(Supplied data begins)

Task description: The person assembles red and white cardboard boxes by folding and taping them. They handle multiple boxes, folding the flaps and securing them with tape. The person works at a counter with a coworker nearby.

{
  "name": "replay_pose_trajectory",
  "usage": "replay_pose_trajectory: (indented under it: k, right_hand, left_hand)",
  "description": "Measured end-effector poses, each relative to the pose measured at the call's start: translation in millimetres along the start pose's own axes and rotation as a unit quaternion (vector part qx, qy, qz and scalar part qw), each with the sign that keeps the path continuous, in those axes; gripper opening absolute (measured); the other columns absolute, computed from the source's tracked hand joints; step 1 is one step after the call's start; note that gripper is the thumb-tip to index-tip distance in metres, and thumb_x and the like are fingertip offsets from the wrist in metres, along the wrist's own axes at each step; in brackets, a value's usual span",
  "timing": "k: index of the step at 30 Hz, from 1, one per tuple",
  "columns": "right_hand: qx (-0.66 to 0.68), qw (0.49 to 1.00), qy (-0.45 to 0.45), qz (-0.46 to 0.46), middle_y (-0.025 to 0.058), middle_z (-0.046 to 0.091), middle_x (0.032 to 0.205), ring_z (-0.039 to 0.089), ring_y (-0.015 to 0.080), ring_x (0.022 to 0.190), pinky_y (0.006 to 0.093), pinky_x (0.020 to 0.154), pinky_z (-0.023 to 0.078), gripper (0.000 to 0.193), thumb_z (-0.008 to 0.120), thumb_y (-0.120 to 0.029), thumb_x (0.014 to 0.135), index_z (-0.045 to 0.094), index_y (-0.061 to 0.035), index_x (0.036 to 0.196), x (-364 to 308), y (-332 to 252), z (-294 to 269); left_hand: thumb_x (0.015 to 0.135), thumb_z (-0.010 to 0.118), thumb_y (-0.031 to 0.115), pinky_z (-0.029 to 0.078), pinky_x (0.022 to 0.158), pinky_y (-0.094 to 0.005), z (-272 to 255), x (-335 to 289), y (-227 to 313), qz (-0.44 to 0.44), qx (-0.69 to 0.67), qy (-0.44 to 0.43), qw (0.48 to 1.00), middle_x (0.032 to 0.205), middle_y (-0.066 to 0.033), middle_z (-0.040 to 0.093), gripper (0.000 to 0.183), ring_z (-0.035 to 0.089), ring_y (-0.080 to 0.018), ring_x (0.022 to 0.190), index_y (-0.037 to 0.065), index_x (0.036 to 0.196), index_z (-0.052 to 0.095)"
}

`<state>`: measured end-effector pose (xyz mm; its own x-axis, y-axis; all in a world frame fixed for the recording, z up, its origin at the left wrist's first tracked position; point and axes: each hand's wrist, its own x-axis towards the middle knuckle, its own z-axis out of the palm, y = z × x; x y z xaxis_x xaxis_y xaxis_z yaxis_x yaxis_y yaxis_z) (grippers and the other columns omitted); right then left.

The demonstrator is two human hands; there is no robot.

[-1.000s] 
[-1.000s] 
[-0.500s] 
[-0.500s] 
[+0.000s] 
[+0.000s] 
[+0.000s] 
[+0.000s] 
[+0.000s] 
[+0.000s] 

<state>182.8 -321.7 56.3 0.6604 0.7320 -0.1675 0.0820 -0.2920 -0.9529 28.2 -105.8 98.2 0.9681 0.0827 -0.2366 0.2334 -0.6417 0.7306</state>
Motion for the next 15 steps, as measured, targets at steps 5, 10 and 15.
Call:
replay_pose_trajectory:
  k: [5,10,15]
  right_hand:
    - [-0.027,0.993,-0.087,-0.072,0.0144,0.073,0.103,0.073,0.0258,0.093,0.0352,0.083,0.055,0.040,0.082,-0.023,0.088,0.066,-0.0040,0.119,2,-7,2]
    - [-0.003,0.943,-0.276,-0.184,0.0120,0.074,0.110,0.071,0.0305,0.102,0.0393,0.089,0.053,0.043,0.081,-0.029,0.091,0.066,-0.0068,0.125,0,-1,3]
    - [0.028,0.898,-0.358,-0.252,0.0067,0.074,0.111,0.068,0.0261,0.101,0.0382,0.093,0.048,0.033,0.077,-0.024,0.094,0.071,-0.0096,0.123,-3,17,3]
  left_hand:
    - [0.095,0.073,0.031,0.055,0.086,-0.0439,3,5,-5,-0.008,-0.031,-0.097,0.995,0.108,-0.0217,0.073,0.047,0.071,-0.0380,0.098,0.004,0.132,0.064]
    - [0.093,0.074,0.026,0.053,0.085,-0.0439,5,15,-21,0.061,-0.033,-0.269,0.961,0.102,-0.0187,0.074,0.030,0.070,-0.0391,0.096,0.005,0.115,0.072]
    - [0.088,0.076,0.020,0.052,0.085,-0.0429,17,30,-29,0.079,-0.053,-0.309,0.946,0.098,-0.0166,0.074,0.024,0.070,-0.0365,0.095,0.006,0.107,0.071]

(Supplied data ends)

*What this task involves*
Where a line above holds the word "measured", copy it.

*Completed task*
  "description": "Measured end-effector poses, each relative to the pose measured at the call's start: translation in millimetres along the start pose's own axes and rotation as a unit quaternion (vector part qx, qy, qz and scalar part qw), each with the sign that keeps the path continuous, in those axes; gripper opening absolute (measured); the other columns absolute, computed from the source's tracked hand joints; step 1 is one step after the call's start; note that gripper is the thumb-tip to index-tip distance in metres, and thumb_x and the like are fingertip offsets from the wrist in metres, along the wrist's own axes at each step; in brackets, a value's usual span",
`<state>`: measured end-effector pose (xyz mm; its own x-axis, y-axis; all in a world frame fixed for the recording, z up, its origin at the left wrist's first tracked position; point and axes: each hand's wrist, its own x-axis towards the middle knuckle, its own z-axis out of the palm, y = z × x; x y z xaxis_x xaxis_y xaxis_z yaxis_x yaxis_y yaxis_z) (grippers and the other columns omitted); right then left.
Motion for the next 15 steps, as measured, targets at steps 5, 10 and 15.

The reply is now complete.